4. Forget the brand. Think of it like this: NBC is the client, The Tonight Show is the brand, Jimmy Fallon is the agency or marketer. When Jimmy Fallon took over the hallowed chair at The Tonight Show, he inherited a heritage brand. When marketers and agencies work with prestigious heritage brands, they often produce the safest work because they don't want to risk going off-brand. Forget the brand doesn't mean you jettison all client considerations or business strategies or KPIs and do stuff for the sake of it. It means you aren't scared to push the envelope and explore the outer limits of what your brand can do creatively.

5. Take risks. Brand marketers often play it very conservatively and simply assume the client won't like the idea. But the client will always play it safe if their agency doesn't advocate otherwise. NBC trusted Jimmy Fallon's creativity, confident in his talents to deliver a quality, engaging product and brand experience to late night television. Make your client confident in your creativity. When both the client and the audience trust the strength of your ideas, magic happens. Be bold. Be brave. Fight for your ideas. If your concepts are strong enough and the executions are done right, the results will far outweigh the perceived risks.
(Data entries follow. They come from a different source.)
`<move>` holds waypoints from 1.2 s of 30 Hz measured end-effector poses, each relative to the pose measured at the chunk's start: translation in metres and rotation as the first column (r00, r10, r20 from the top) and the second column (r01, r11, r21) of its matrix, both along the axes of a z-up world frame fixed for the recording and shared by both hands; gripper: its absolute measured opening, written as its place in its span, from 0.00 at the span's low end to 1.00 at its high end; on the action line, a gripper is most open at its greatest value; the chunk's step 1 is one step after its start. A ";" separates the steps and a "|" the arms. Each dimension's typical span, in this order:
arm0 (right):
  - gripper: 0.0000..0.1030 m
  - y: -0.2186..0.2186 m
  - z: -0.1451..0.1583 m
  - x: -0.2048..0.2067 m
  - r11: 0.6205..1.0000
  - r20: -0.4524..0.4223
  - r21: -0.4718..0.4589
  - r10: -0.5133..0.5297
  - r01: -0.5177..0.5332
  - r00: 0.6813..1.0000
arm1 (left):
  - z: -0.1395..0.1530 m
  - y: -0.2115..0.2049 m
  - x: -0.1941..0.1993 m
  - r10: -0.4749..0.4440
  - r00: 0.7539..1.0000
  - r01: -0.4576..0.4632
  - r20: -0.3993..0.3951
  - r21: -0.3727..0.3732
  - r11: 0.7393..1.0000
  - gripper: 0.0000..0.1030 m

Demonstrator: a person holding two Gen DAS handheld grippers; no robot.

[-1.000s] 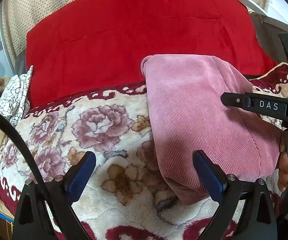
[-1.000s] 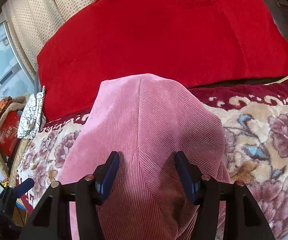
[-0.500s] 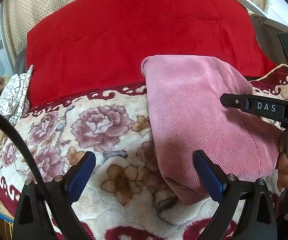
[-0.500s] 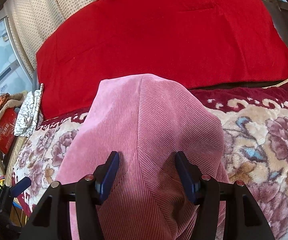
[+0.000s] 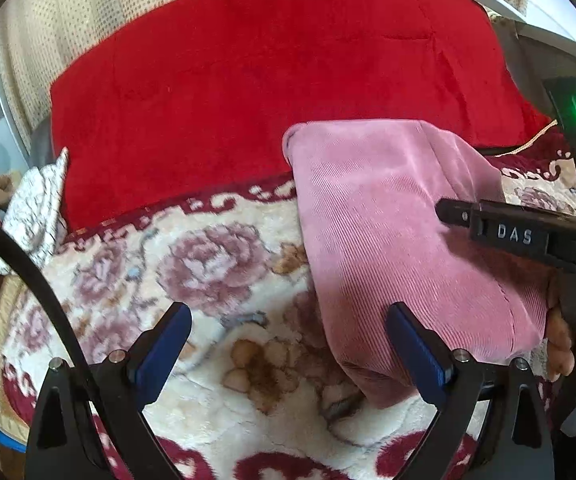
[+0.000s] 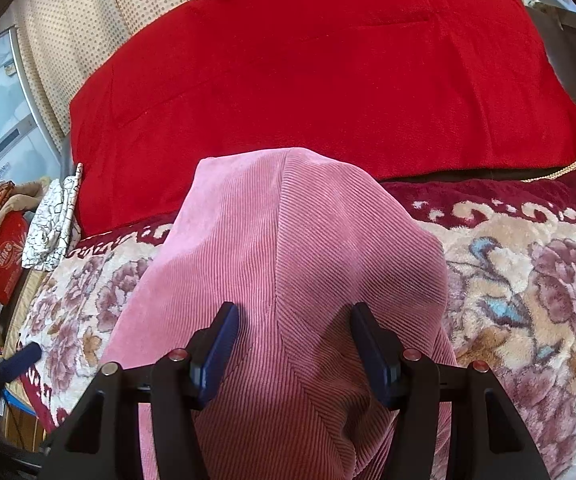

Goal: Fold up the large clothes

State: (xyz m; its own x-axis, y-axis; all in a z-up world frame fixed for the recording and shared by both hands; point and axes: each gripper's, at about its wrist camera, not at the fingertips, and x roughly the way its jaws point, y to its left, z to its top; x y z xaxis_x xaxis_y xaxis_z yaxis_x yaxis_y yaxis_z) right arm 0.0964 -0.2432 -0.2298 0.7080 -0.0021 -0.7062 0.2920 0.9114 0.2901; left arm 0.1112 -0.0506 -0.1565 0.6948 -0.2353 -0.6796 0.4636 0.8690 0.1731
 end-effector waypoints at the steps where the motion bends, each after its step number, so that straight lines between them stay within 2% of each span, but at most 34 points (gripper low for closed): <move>1: 0.60 -0.001 0.000 0.000 1.000 0.000 -0.001 0.000 0.000 1.000 | 0.003 0.001 0.001 0.002 1.000 -0.002 0.011 0.001 1.000 0.95; 7: 0.60 0.002 -0.001 0.003 1.000 -0.004 -0.023 -0.001 0.001 1.000 | 0.011 0.010 0.011 0.039 0.999 -0.039 0.001 -0.039 0.998 0.95; 9: 0.60 0.003 -0.001 0.003 0.999 -0.005 -0.032 0.000 0.000 1.000 | 0.002 0.007 0.016 0.048 0.999 -0.048 -0.023 -0.011 0.999 0.95; 12: 0.61 0.003 -0.001 0.004 0.999 -0.006 -0.039 0.005 -0.005 1.000 | -0.027 -0.003 0.022 0.051 0.997 -0.046 -0.054 0.084 0.995 0.96; 15: 0.61 0.007 -0.001 0.004 0.997 -0.008 -0.075 0.008 -0.008 1.000 | -0.028 -0.004 0.017 0.064 0.998 -0.061 -0.026 0.083 0.995 0.96; 23: 0.61 0.008 -0.001 0.004 0.996 -0.009 -0.094 0.006 -0.007 1.000 | -0.022 0.000 0.015 0.057 0.998 -0.054 -0.029 0.099 0.994 0.95; 31: 0.61 0.015 0.000 0.003 0.991 -0.015 -0.134 0.017 -0.019 1.000 | -0.037 -0.004 0.010 0.065 0.998 -0.063 -0.007 0.145 0.987 0.95; 36: 0.61 0.021 0.002 0.000 0.986 -0.020 -0.167 0.026 -0.029 0.999 | -0.032 0.001 0.014 0.077 0.996 -0.071 -0.044 0.134 0.988 0.95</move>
State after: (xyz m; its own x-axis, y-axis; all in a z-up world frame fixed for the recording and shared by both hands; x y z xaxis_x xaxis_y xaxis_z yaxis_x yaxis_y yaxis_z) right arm 0.0965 -0.2226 -0.2275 0.6968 -0.1019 -0.7100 0.2701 0.9543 0.1282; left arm 0.1252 -0.0499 -0.1889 0.6723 -0.0903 -0.7347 0.4097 0.8720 0.2678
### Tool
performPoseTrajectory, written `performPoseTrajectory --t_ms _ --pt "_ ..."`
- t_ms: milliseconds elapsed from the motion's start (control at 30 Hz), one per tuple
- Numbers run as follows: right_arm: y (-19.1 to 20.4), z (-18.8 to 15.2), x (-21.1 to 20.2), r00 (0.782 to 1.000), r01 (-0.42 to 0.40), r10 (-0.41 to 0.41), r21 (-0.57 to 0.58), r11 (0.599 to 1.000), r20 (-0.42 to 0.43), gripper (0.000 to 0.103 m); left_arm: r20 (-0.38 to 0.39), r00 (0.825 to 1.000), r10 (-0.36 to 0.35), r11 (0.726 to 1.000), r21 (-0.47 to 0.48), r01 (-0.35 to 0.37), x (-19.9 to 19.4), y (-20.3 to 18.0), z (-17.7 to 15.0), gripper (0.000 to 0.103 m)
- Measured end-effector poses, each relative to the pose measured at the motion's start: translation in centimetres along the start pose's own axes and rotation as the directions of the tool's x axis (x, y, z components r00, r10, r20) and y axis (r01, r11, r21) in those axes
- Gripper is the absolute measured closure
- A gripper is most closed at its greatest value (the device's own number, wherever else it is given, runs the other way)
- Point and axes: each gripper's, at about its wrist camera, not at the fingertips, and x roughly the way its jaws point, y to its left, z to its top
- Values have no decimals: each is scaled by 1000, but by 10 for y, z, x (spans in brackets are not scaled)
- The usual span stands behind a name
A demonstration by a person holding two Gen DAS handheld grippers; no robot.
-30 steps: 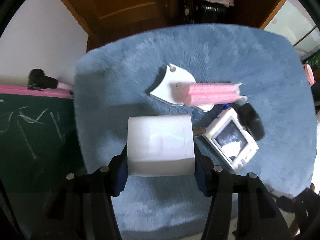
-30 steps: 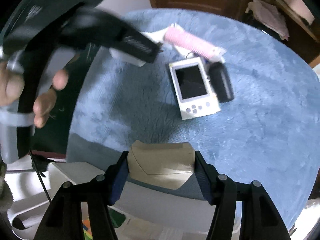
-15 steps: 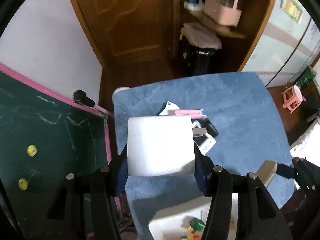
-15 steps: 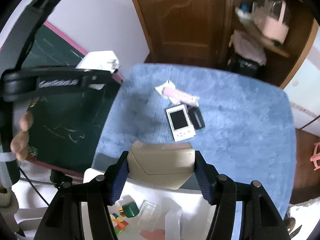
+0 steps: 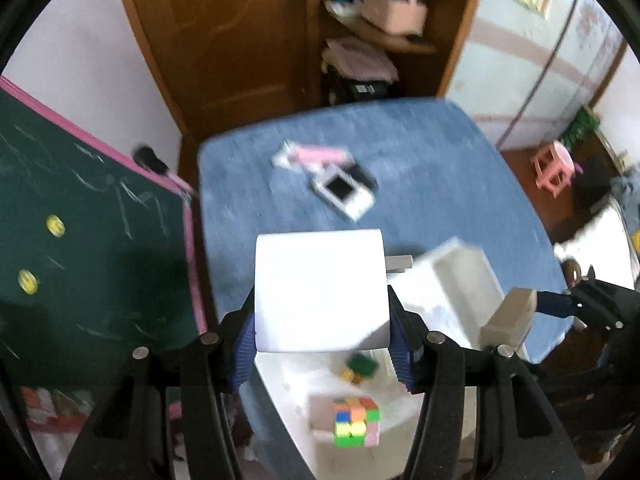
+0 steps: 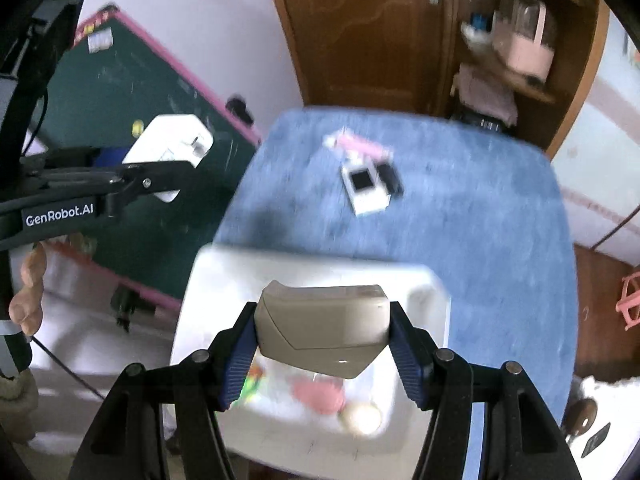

6. Have fun with it. You have a product or service to sell, yes. Your product or service might even be pretty dull. But your marketing doesn't have to be. Learn from Jimmy Fallon: he's having fun up there every night, enjoying his brand experience, and he's killing it. Even if you don't have Fallon's creative control, or scale of operations, or depth of resources, or size of audience with your brand or client, you can still kill. Loosen up. Lighten up. Be silly. Go off-brand. Have fun with it. You might actually create or say something interesting.